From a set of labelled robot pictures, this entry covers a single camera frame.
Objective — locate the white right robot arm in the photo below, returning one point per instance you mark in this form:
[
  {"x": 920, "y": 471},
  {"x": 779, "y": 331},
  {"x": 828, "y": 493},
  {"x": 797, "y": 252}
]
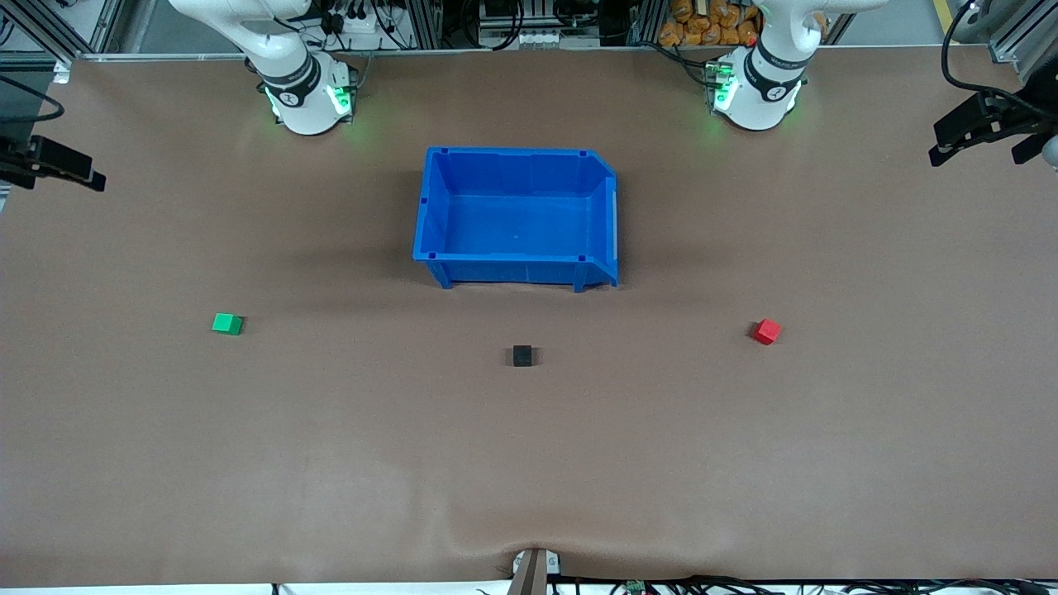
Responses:
[{"x": 297, "y": 107}]

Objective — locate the metal table edge bracket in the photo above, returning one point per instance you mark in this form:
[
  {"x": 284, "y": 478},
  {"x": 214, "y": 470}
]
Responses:
[{"x": 533, "y": 572}]

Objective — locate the blue plastic bin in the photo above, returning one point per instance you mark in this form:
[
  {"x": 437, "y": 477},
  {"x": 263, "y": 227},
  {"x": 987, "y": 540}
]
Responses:
[{"x": 517, "y": 227}]

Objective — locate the aluminium frame profile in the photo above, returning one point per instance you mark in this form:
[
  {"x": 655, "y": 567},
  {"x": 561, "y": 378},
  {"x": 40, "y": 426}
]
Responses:
[
  {"x": 50, "y": 33},
  {"x": 1025, "y": 33}
]

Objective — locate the grey round object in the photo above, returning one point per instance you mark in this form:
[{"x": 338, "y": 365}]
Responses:
[{"x": 975, "y": 21}]

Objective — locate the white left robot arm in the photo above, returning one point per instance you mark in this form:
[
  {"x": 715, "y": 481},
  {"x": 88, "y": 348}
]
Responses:
[{"x": 756, "y": 103}]

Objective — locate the black cube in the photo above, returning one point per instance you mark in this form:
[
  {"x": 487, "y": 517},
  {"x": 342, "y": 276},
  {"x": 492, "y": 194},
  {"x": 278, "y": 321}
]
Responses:
[{"x": 521, "y": 356}]

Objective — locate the red cube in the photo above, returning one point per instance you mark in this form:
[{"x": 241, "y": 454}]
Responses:
[{"x": 766, "y": 331}]

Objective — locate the brown table mat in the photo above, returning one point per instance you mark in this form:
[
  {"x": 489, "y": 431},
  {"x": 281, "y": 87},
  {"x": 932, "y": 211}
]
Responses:
[{"x": 529, "y": 454}]

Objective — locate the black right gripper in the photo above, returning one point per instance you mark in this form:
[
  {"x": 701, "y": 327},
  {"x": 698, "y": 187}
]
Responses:
[{"x": 18, "y": 158}]

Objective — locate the bag of orange items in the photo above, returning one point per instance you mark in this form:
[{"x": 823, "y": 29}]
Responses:
[{"x": 711, "y": 25}]

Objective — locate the green cube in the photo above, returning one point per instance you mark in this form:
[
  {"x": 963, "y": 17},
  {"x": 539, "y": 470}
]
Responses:
[{"x": 226, "y": 323}]

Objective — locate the white power strip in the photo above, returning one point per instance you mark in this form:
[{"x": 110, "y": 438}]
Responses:
[{"x": 351, "y": 21}]

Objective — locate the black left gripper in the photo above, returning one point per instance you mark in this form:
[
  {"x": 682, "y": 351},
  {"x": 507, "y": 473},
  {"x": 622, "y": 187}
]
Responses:
[{"x": 1003, "y": 118}]

════════

- _WORK INSTRUCTIONS_
Working through the records above, copy each line in which "white" is found.

- _THE COMPLETED TASK_
Objective — locate the white right robot arm in the photo below, returning one point per instance you mark in this form:
Objective — locate the white left robot arm in the photo above, returning one point per instance you mark in this form:
Objective — locate the white power strip in the photo above, returning one point per instance you mark in this form:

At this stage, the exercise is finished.